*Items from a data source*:

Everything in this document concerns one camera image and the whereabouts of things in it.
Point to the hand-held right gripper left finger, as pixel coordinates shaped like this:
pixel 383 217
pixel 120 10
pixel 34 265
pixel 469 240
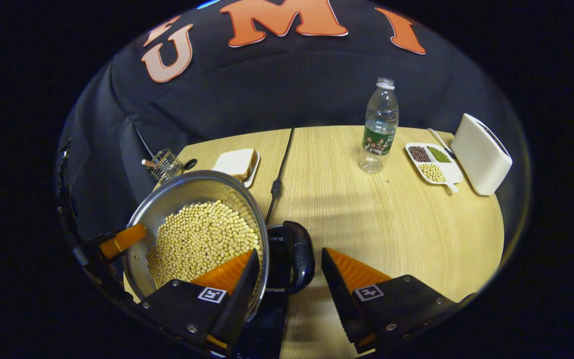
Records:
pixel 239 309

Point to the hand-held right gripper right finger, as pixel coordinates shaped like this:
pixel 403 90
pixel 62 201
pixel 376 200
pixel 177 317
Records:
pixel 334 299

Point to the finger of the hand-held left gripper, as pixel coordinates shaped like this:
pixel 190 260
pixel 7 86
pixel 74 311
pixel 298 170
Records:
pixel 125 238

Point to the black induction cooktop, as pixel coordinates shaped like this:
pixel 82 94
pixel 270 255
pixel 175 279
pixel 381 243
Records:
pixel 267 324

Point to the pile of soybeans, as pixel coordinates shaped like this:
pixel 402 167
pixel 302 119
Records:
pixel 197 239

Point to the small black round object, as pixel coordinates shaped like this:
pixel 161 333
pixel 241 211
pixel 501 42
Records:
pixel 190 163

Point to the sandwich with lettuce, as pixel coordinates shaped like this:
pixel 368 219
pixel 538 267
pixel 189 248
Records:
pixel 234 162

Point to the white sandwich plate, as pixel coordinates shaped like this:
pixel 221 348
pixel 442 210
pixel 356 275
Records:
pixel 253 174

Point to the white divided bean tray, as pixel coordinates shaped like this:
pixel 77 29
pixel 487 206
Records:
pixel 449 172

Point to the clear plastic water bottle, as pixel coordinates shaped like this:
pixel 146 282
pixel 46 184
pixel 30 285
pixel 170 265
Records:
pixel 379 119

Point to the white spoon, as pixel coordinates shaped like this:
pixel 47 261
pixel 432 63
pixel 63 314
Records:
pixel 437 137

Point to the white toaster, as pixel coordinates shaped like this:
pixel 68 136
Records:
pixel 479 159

*What you should do*:
Which lines in the data above hold the string "gripper"? Show each one.

*Solution to this task*:
Point to the hand-held right gripper left finger, as pixel coordinates shaped like this:
Point to the hand-held right gripper right finger, as pixel coordinates shaped like this:
Point to the finger of the hand-held left gripper, as pixel coordinates shaped like this:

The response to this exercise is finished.